• **HOW TO COMPLETE THIS TASK**: The expected output is exactly the lines below, starting at the line with "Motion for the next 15" and ending at the line with "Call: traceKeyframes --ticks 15", both included; no other line belongs in it.

■ ■ ■ ■ ■

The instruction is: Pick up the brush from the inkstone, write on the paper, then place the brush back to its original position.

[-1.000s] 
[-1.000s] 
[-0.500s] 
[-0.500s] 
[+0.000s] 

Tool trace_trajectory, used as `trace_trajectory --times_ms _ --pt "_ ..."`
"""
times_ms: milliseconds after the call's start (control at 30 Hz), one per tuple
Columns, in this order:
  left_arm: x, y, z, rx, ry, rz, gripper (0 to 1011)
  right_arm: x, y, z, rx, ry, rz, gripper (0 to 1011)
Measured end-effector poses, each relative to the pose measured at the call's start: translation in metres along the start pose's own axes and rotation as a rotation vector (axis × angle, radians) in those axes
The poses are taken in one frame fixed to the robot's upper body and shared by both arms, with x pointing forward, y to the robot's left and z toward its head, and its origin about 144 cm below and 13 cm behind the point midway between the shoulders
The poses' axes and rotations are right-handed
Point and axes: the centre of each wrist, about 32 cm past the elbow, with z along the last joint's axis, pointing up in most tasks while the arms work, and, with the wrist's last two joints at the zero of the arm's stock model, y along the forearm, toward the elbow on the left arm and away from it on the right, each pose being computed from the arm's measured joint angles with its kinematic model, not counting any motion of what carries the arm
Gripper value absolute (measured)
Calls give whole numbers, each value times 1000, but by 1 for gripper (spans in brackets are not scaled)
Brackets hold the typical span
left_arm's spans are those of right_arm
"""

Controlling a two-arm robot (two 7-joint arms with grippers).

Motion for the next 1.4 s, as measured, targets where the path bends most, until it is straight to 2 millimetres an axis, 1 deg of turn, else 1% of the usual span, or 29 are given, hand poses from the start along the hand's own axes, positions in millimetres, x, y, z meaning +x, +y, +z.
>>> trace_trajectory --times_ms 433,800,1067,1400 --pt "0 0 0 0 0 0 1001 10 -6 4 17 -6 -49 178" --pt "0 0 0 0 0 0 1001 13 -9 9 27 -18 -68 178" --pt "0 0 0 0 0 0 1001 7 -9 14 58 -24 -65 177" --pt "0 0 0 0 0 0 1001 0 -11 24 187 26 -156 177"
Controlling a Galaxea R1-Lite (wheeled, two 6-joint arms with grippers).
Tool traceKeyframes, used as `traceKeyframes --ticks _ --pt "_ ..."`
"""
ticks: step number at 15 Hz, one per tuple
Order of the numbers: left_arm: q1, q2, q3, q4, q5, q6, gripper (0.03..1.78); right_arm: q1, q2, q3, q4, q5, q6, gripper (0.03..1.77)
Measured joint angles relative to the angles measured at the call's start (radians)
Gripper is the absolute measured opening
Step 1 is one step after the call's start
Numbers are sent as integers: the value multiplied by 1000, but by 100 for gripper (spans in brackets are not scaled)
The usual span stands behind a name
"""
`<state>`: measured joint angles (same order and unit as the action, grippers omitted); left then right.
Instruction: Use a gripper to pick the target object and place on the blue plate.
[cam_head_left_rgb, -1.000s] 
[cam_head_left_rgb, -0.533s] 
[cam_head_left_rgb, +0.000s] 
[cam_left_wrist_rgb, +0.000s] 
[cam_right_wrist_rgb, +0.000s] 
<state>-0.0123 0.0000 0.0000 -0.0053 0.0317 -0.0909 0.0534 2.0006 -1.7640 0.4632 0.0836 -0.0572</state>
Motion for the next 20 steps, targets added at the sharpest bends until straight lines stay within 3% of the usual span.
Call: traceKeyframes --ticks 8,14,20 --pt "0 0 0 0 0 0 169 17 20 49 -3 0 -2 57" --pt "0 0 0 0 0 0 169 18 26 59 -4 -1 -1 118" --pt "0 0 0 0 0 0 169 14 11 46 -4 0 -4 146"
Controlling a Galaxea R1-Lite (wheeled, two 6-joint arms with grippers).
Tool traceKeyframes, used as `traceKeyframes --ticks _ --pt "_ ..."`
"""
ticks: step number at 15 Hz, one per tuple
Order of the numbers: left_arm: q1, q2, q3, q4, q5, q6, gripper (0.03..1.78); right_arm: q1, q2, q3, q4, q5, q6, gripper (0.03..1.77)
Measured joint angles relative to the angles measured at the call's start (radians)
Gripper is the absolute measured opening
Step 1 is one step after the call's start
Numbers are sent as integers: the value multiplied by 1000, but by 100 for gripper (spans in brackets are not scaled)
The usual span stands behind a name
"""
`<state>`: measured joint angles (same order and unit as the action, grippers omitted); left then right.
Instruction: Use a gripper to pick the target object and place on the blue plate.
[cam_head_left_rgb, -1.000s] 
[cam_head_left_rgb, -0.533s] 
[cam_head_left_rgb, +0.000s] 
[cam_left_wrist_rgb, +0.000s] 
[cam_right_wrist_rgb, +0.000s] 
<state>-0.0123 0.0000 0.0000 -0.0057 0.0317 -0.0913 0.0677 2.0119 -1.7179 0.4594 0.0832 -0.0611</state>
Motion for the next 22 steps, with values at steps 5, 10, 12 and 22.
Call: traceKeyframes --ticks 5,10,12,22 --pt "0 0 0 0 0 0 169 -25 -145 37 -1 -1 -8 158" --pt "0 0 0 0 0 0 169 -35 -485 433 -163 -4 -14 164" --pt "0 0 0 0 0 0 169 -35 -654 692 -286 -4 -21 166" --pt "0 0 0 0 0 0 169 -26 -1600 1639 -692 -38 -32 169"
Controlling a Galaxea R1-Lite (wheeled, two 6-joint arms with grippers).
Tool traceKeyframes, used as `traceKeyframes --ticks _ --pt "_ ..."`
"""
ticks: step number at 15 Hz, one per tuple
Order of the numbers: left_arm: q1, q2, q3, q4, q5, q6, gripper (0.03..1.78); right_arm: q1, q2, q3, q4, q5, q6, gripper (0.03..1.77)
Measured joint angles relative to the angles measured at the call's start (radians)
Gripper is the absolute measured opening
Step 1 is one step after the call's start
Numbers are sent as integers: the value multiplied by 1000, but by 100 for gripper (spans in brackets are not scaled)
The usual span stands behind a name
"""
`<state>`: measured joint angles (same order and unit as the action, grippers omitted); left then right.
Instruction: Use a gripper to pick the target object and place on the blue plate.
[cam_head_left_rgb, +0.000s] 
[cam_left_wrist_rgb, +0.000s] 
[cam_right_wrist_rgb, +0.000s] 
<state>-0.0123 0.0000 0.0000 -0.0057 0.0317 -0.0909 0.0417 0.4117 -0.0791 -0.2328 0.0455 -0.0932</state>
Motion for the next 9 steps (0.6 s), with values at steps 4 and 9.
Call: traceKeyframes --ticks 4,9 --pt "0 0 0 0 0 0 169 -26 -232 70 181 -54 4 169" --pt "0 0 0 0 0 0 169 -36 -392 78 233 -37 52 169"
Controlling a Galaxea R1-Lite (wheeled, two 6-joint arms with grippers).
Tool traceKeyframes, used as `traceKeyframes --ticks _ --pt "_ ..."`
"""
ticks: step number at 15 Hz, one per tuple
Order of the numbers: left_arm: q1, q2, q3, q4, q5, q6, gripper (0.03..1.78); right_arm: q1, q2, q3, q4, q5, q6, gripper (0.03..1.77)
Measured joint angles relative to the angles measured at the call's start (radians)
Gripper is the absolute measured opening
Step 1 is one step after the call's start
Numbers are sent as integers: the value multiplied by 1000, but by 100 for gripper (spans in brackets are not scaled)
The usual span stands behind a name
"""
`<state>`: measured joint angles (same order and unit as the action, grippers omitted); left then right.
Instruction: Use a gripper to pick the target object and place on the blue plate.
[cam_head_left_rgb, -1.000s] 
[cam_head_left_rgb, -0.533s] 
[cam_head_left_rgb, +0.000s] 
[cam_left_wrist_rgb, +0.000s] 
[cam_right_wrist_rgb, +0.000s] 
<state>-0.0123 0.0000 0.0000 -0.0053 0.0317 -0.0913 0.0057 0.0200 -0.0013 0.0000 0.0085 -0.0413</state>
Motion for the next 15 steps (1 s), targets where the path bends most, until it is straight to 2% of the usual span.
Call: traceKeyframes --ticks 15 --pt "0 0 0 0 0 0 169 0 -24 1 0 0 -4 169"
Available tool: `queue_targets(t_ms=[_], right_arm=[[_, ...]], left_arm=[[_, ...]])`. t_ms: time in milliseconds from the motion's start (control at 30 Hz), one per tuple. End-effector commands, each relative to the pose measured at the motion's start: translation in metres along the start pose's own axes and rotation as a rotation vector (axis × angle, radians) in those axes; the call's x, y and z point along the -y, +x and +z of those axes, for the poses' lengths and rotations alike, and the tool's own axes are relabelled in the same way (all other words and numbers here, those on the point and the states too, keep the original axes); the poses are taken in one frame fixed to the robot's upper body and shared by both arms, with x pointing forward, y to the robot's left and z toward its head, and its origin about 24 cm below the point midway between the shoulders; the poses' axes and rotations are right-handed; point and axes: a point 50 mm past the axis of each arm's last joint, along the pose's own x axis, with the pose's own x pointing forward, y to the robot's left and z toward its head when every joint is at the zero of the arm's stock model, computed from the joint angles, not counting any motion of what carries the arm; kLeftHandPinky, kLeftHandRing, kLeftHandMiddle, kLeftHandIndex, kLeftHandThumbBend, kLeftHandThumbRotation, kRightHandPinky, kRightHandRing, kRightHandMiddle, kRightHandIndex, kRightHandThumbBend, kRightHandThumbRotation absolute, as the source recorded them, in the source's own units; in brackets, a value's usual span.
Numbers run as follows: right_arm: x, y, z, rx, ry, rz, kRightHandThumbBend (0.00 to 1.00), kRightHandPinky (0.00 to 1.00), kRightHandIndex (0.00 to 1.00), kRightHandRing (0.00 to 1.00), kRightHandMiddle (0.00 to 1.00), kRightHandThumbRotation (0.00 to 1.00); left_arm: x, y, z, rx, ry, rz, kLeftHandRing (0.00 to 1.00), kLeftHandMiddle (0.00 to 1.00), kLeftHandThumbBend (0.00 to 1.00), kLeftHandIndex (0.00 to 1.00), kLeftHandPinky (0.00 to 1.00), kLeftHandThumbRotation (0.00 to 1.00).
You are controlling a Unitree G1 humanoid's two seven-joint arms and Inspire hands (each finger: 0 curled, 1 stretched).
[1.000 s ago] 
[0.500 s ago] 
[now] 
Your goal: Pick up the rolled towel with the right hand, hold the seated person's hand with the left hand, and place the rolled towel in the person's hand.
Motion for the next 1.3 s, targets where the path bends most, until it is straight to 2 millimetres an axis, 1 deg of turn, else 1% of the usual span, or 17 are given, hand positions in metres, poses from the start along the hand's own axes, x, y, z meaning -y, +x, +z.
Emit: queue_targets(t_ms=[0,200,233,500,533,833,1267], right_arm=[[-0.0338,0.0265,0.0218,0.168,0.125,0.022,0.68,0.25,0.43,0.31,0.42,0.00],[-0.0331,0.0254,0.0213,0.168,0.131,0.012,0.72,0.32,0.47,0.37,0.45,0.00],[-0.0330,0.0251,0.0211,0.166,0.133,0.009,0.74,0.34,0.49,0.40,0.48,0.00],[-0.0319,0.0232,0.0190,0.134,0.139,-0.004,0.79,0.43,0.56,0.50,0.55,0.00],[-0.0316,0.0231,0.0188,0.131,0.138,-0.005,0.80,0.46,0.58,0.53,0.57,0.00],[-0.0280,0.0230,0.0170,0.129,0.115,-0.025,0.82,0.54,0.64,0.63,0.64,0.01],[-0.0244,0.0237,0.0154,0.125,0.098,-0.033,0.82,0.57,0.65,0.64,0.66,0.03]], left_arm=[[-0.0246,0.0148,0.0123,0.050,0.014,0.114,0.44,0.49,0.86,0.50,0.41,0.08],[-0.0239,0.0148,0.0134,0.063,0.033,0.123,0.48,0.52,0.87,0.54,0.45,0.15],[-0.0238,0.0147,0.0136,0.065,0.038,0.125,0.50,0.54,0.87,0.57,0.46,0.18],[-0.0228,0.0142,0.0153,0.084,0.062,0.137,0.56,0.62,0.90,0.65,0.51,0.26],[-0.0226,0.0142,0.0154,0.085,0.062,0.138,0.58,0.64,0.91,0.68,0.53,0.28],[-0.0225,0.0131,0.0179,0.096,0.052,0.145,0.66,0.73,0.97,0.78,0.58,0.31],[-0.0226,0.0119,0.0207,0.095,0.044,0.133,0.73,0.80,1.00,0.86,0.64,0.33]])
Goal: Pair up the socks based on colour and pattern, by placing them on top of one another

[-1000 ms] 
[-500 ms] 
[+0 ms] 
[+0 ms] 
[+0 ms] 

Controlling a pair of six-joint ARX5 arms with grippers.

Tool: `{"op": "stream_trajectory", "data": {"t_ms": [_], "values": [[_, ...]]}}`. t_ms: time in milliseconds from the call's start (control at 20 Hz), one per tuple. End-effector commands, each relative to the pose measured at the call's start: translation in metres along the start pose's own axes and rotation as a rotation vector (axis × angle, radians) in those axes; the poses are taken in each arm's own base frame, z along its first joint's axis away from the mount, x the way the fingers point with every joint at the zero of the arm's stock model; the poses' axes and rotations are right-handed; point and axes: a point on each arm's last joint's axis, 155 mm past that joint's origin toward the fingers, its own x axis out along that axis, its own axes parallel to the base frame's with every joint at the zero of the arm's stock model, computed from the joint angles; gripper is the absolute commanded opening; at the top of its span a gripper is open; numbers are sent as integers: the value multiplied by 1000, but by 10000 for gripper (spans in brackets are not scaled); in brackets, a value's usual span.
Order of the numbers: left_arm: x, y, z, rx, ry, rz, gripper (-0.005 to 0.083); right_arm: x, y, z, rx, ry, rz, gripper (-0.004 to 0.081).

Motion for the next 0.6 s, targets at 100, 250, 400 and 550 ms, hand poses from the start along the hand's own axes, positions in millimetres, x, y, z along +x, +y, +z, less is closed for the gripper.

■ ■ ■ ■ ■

• **SOLVED PROBLEM**:
Motion for the next 15 steps (1 s), targets where the path bends most, until it is straight to 2% of the usual span.
Call: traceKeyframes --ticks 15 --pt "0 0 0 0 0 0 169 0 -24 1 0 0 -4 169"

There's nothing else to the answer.